Lüftungsanlage erneuert
An vielen Stellen setze man auf Nachhaltigkeit: 2020 war Mannheim als erstes Studierendenwerk in Deutschland klimaneutral - und die Photovoltaikanlage auf dem Mensaria-Dach lange eine der größten in Baden-Württemberg. An schönen Tagen könne sie mehr als die Hälfte des Energiebedarfs dort abdecken.

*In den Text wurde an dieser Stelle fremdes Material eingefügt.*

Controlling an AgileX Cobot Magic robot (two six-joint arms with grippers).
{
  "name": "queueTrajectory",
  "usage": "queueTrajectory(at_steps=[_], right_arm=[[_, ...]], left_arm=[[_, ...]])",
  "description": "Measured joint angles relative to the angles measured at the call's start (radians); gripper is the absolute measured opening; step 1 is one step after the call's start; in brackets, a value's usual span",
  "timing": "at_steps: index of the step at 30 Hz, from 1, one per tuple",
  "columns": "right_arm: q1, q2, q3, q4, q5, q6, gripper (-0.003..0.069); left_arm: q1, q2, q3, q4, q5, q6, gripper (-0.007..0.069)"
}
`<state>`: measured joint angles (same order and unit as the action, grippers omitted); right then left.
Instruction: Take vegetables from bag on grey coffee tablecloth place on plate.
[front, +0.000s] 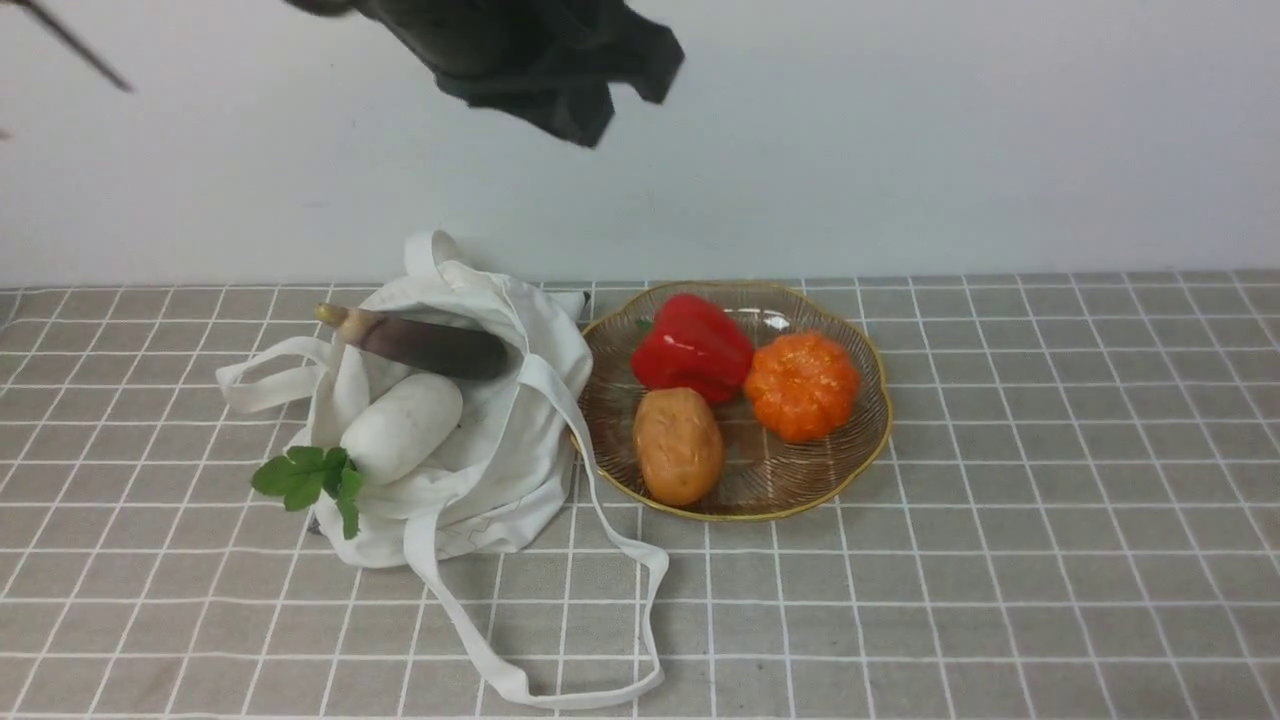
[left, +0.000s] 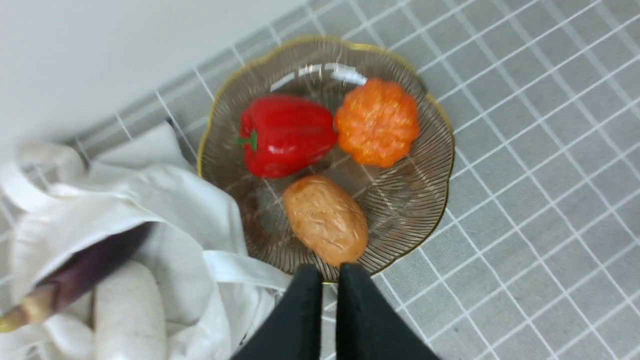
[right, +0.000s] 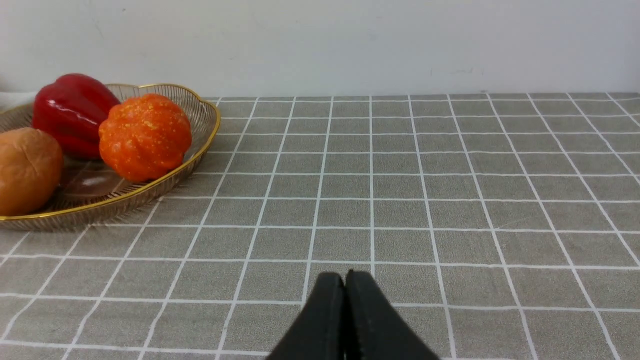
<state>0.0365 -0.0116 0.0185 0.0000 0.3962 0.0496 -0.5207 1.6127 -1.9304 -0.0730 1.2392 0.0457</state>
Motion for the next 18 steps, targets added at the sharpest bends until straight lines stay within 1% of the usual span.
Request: queueTrajectory(at_steps=[3, 6, 7, 9, 10, 12, 13, 14, 15, 16, 18], right_arm=[[0.0, 0.0, 0.0, 0.0, 0.0, 0.0, -0.0015], [0.0, 0.0, 0.0, 0.0, 0.0, 0.0, -0.0015], [0.0, 0.0, 0.0, 0.0, 0.0, 0.0, -0.0015], [0.0, 0.0, 0.0, 0.0, 0.0, 0.0, -0.0015], [0.0, 0.0, 0.0, 0.0, 0.0, 0.0, -0.0015], [0.0, 0.0, 0.0, 0.0, 0.0, 0.0, -0.0015], [0.0, 0.0, 0.0, 0.0, 0.0, 0.0, -0.0015], [0.0, 0.0, 0.0, 0.0, 0.0, 0.0, -0.0015], [0.0, 0.0, 0.0, 0.0, 0.0, 0.0, -0.0015], [0.0, 0.0, 0.0, 0.0, 0.0, 0.0, -0.0015], [0.0, 0.0, 0.0, 0.0, 0.0, 0.0, -0.0015]], left_arm=[[0.0, -0.123, 0.107, 0.0, 0.009, 0.006, -0.0005], [0.0, -0.274, 0.274, 0.001, 0.014, 0.007, -0.0005], [0.0, -0.294, 0.3, 0.001, 0.014, 0.007, -0.0005], [0.0, -0.425, 0.493, -0.008, 0.008, 0.013, -0.0005], [0.0, -0.474, 0.542, -0.016, -0.007, 0.014, -0.0005], [0.0, -0.619, 0.749, -0.035, -0.09, 0.015, -0.0005], [0.0, -0.634, 0.749, -0.037, -0.1, 0.015, -0.0005], [0.0, -0.748, 0.893, -0.05, -0.19, 0.011, -0.0005], [0.0, -0.763, 0.91, -0.05, -0.19, 0.01, -0.0005], [0.0, -0.88, 1.053, -0.053, -0.292, 0.0, -0.0005], [0.0, -0.955, 1.153, -0.054, -0.366, -0.008, -0.0005]])
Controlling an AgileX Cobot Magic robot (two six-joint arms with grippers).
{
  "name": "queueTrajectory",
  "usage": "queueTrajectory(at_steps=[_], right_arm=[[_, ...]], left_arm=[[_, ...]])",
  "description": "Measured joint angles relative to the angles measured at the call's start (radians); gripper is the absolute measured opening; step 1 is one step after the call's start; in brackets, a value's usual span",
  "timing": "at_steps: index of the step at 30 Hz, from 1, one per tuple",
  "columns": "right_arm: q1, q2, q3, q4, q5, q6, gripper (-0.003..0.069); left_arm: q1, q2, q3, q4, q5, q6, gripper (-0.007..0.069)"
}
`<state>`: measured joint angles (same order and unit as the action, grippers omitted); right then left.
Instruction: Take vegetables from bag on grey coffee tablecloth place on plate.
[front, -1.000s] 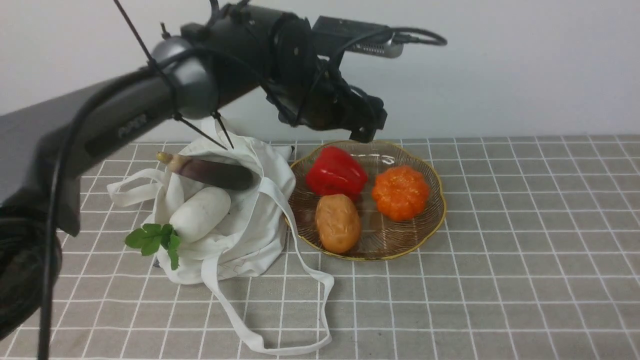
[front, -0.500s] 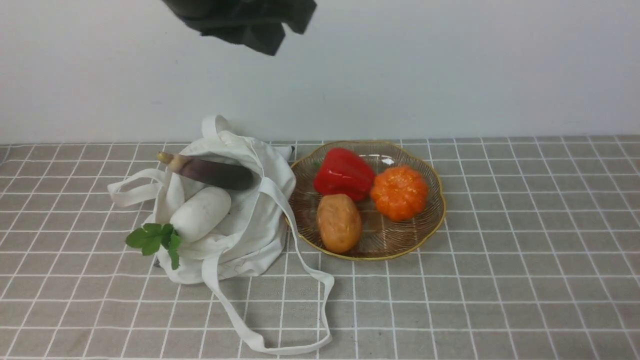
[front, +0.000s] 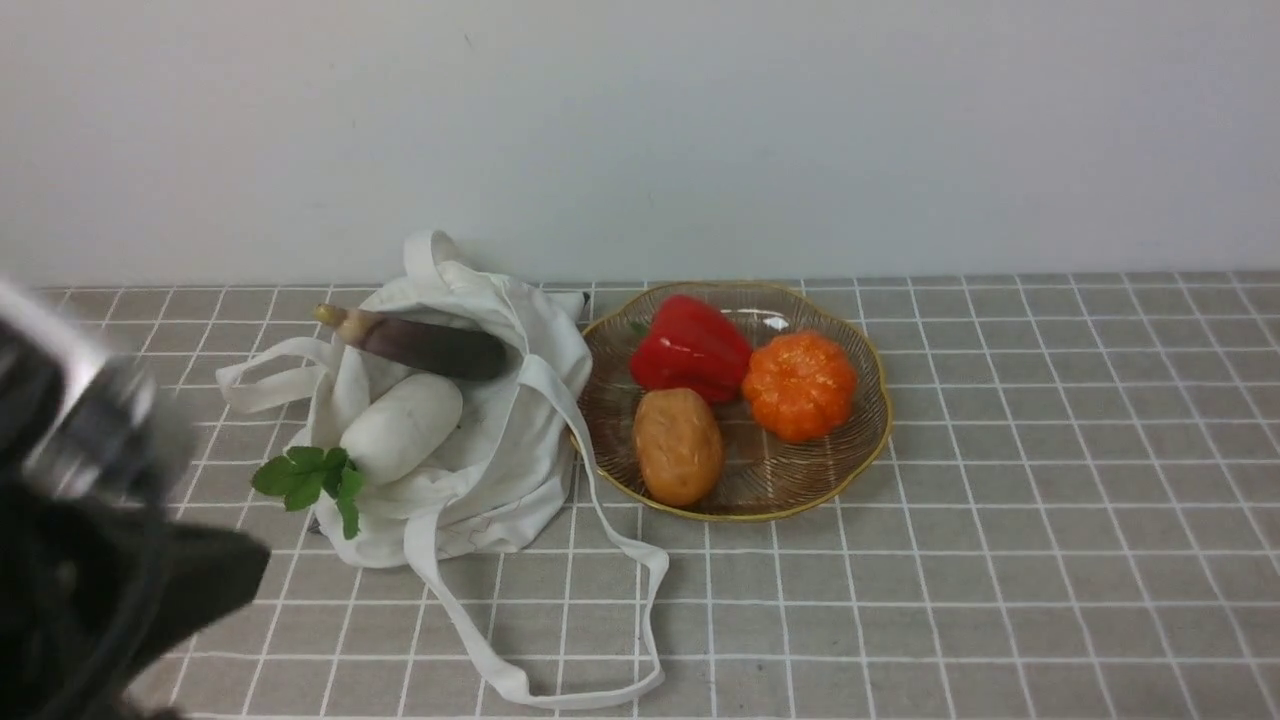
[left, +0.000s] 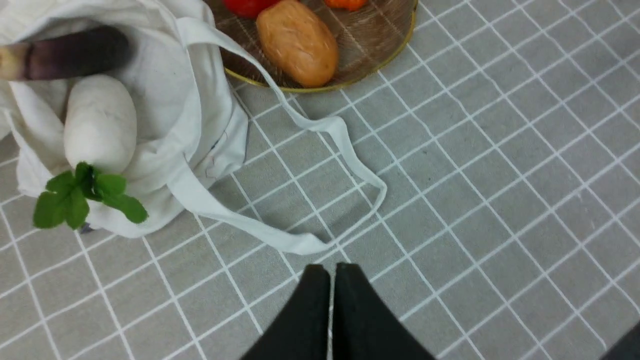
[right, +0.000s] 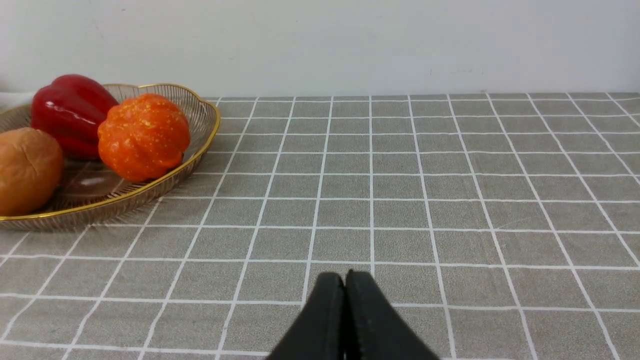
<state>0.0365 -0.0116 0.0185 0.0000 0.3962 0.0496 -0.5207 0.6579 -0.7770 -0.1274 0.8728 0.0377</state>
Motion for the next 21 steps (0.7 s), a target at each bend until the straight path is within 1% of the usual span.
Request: queueTrajectory(at_steps=[1, 2, 3, 5, 7, 9, 12, 21], right_arm=[[0.0, 0.0, 0.0, 0.0, 0.0, 0.0, -0.0015], [0.0, 0.0, 0.0, 0.0, 0.0, 0.0, -0.0015], [0.0, 0.0, 0.0, 0.0, 0.0, 0.0, -0.0015], [0.0, 0.0, 0.0, 0.0, 0.0, 0.0, -0.0015], [0.0, 0.0, 0.0, 0.0, 0.0, 0.0, -0.0015], [0.0, 0.0, 0.0, 0.0, 0.0, 0.0, -0.0015], [0.0, 0.0, 0.0, 0.0, 0.0, 0.0, -0.0015], [0.0, 0.0, 0.0, 0.0, 0.0, 0.0, -0.0015]], left_arm=[[0.0, -0.134, 0.119, 0.0, -0.095, -0.004, -0.0005], [0.0, -0.193, 0.171, 0.0, -0.151, -0.006, -0.0005], [0.0, -0.222, 0.196, 0.0, -0.162, -0.007, -0.0005], [0.0, -0.403, 0.324, 0.0, -0.3, -0.012, -0.0005], [0.0, -0.52, 0.389, 0.0, -0.359, -0.016, -0.0005], [0.0, -0.607, 0.435, 0.0, -0.395, -0.022, -0.0005], [0.0, -0.667, 0.489, 0.0, -0.435, -0.024, -0.0005], [0.0, -0.671, 0.543, 0.0, -0.439, -0.024, -0.0005]])
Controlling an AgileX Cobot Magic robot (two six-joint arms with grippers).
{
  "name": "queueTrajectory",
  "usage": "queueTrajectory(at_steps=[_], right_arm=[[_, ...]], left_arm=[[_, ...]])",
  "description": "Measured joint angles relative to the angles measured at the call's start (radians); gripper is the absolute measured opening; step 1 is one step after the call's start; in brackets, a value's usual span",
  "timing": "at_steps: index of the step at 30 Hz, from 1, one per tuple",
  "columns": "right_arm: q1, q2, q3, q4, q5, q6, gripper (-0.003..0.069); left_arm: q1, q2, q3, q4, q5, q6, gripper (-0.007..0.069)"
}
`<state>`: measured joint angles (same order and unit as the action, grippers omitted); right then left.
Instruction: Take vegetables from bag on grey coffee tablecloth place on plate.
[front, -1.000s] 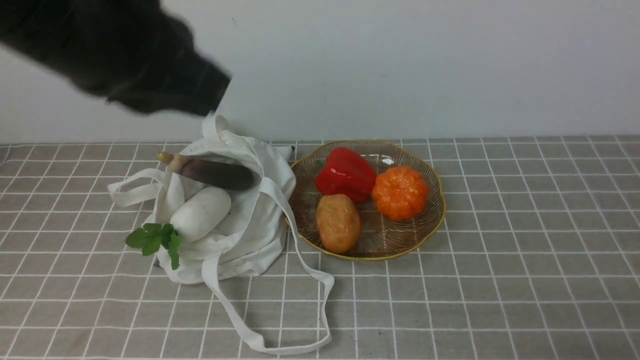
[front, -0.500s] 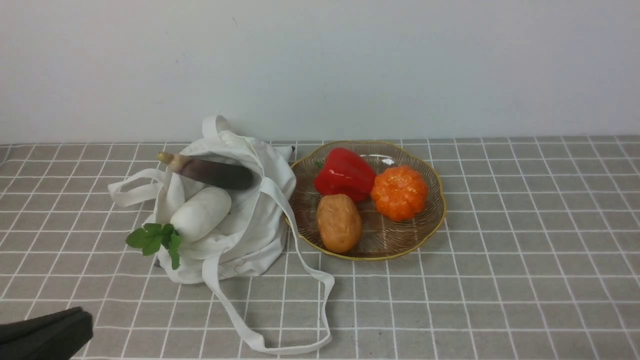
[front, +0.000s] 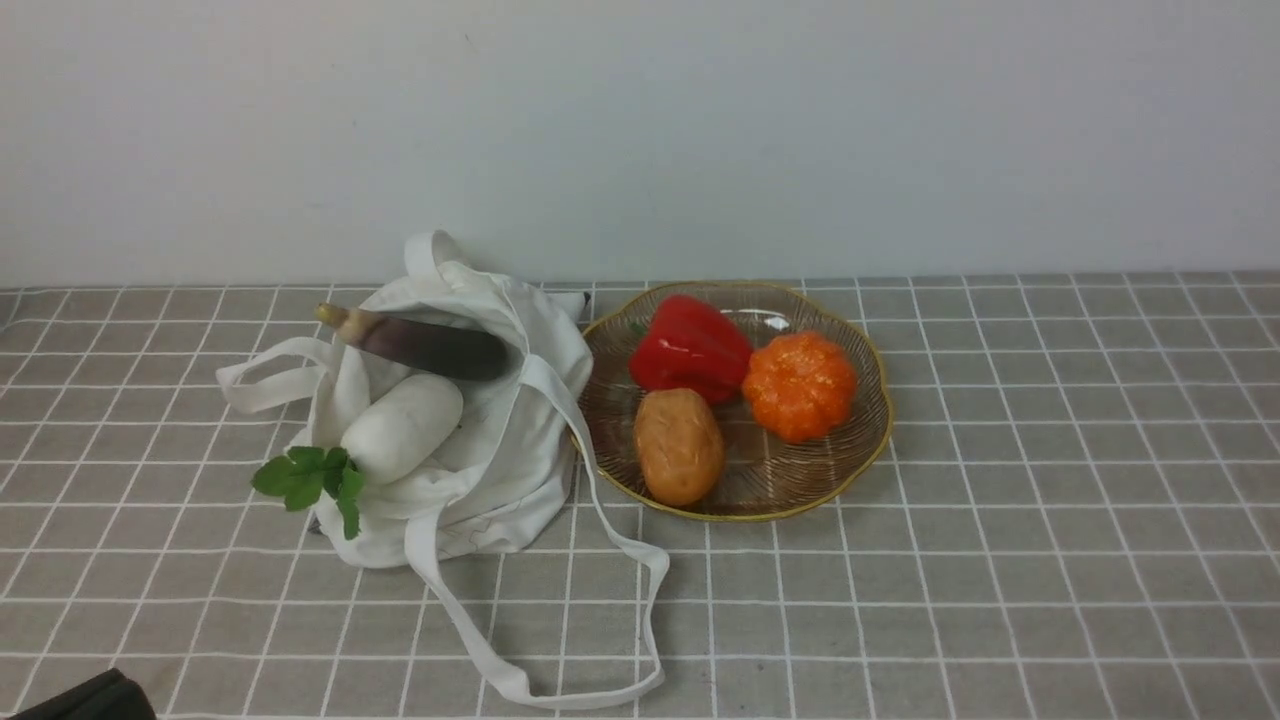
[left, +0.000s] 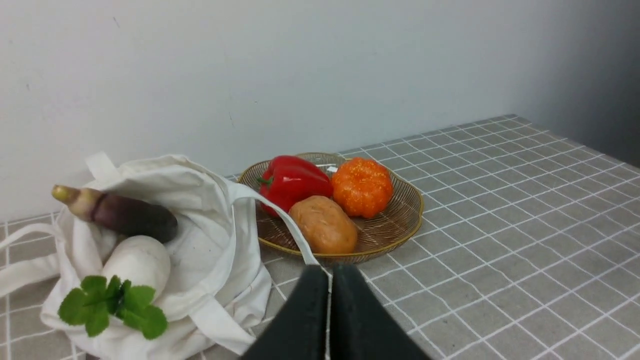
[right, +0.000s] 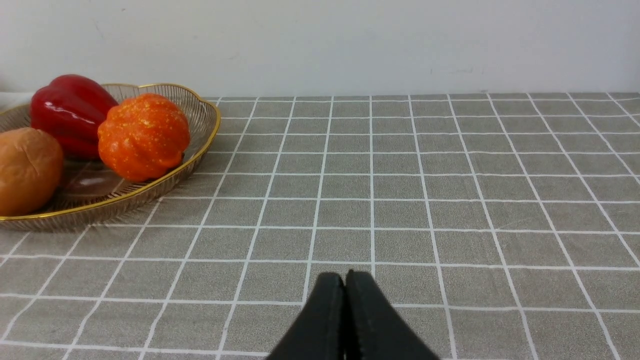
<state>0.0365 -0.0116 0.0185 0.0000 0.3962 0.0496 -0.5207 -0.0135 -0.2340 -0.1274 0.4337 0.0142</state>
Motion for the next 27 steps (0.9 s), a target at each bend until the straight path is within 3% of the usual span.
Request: queueTrajectory(at_steps=[9, 16, 27], right_arm=[[0.0, 0.0, 0.0, 0.0, 0.0, 0.0, -0.0015], [0.0, 0.0, 0.0, 0.0, 0.0, 0.0, -0.0015], [0.0, 0.0, 0.0, 0.0, 0.0, 0.0, -0.0015]], left_arm=[[0.0, 0.0, 0.005, 0.009, 0.042, 0.0, -0.0005], [0.02, 0.0, 0.069, 0.09, 0.051, -0.002, -0.0005], [0.383, 0.0, 0.225, 0.106, -0.023, -0.001, -0.0005]])
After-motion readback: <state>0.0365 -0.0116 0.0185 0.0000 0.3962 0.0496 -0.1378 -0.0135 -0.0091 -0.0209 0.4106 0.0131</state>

In der Mensaria biete das Studierendenwerk klimaneutralen Kaffee und keine Pappbecher an, Essensabfälle sollen auf Null reduziert werden: „Wir produzieren Mahlzeiten nach, bereiten nicht alles vor, das dann stehenbleibt. Was auf den Tellern übrig bleibt, kommt in eine Biogasanlage“, berichtet Opatz. Auch bei den Wohnhäusern setzt das Studierendenwerk auf Nachhaltigkeit: So soll der Neubau am Friedrichspark bis Herbst 2023 in Holzhybridweise entstehen, und bei den Bestandshäusern werden nach und nach alle Lampen, Heizungen und Perlatoren erneuert: So habe man in den vergangenen drei Jahren 400 000 Euro eingespart. „Ziel ist, in den nächsten fünf Jahren das produzierte CO² zu halbieren“, so Pahle.
Von der Pandemie will sich das Studierendenwerk jedenfalls nicht unterkriegen lassen: „Uns ist wichtig, dass sich die jungen Menschen wohlfühlen. So können wir sie mit ihrem Wissen auch hier in Mannheim halten, wenn sie mit dem Studium fertig sind“, hofft Pahle.